**GIVEN DATA:**
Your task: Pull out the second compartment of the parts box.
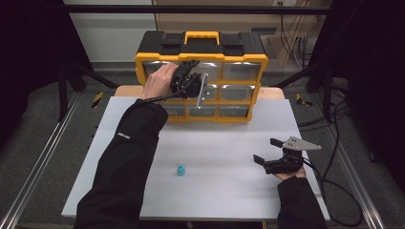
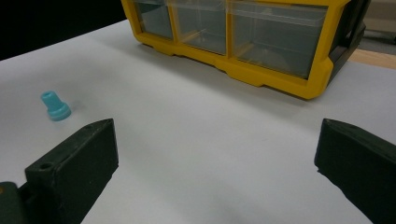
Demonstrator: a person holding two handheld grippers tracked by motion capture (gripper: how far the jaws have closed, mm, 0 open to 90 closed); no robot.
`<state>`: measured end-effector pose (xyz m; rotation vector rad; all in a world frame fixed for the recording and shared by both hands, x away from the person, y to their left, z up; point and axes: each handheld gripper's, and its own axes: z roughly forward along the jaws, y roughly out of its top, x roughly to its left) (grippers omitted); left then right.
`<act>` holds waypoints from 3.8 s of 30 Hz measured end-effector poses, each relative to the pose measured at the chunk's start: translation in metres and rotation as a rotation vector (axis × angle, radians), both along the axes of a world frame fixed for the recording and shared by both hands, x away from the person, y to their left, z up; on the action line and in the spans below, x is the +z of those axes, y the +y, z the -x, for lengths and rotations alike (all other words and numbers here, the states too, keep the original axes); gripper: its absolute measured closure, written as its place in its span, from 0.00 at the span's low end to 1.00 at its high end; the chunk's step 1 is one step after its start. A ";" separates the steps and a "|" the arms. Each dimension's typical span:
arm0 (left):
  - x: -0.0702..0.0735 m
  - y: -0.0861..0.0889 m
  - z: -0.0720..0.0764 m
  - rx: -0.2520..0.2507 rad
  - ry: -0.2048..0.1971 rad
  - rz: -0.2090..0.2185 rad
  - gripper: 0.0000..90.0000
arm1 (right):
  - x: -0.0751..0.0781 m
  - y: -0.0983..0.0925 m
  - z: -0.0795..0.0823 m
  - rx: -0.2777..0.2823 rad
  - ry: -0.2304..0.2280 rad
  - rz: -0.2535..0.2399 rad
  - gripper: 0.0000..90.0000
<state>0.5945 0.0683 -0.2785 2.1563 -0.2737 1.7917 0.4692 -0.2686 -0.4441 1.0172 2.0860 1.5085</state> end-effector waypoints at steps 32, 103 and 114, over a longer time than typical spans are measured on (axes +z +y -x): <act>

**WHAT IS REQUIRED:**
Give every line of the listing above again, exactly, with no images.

**RESPONSE TO THIS EXERCISE:**
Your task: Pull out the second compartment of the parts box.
Demonstrator: a person holding two handheld grippers tracked by motion capture (gripper: how far the jaws have closed, mm, 0 open to 90 closed); no robot.
`<state>`: measured end-effector pose (xyz m; rotation vector rad; all in a world frame fixed for the recording and shared by both hands, x away from the person, y to their left, z up; point and axes: each handheld gripper's, and its own axes: z roughly forward along the jaws, y roughly out of its top, x roughly to its left) (grippers omitted); left then right.
`<act>` holds waypoints from 3.8 s of 30 Hz measured end-effector poses, each relative to the pose measured at the chunk's start: translation in metres and rotation as a rotation vector (axis × angle, radians), both along the axes of a world frame fixed for the recording and shared by both hands, x away from the person, y to their left, z up; on the action line and in the spans below, x is the +z of those axes, y the +y, z the -x, for lengths and rotations alike (all other words and numbers here, the states too, keep the original axes); gripper: its absolute measured closure, written as its place in its span, from 0.00 at the span's low end to 1.00 at its high end; the chunk's step 1 is one step after its start. A ";" separates the steps and a "|" the arms. Each dimension's typical span:
arm0 (left):
  - x: -0.0702..0.0735 m
  - y: -0.0861..0.0889 m
  - z: -0.0720..0.0764 m
  - rx: -0.2520..0.2507 rad
  - ry: -0.2048..0.1971 rad
  - rz: -0.2090..0.2185 rad
  - gripper: 0.0000..90.0000
arm1 (right):
  - x: -0.0751..0.0781 m
  - y: -0.0983..0.0925 m
  - z: -0.0795..0.0823 m
  - rx: -0.2777..0.2823 rad
  - ry: -0.2304..0.2280 rad
  - rz: -0.2535..0.2399 rad
  - gripper: 0.0000..90.0000
<state>0.5945 0.0683 -0.2785 2.1563 -0.2737 1.7917 0.4692 -0.2686 -0.4441 1.0172 2.0860 1.5085</state> end-effector waypoints at steps 32, 103 and 114, over a longer time than typical spans are measured on (axes +z +y -x): <act>

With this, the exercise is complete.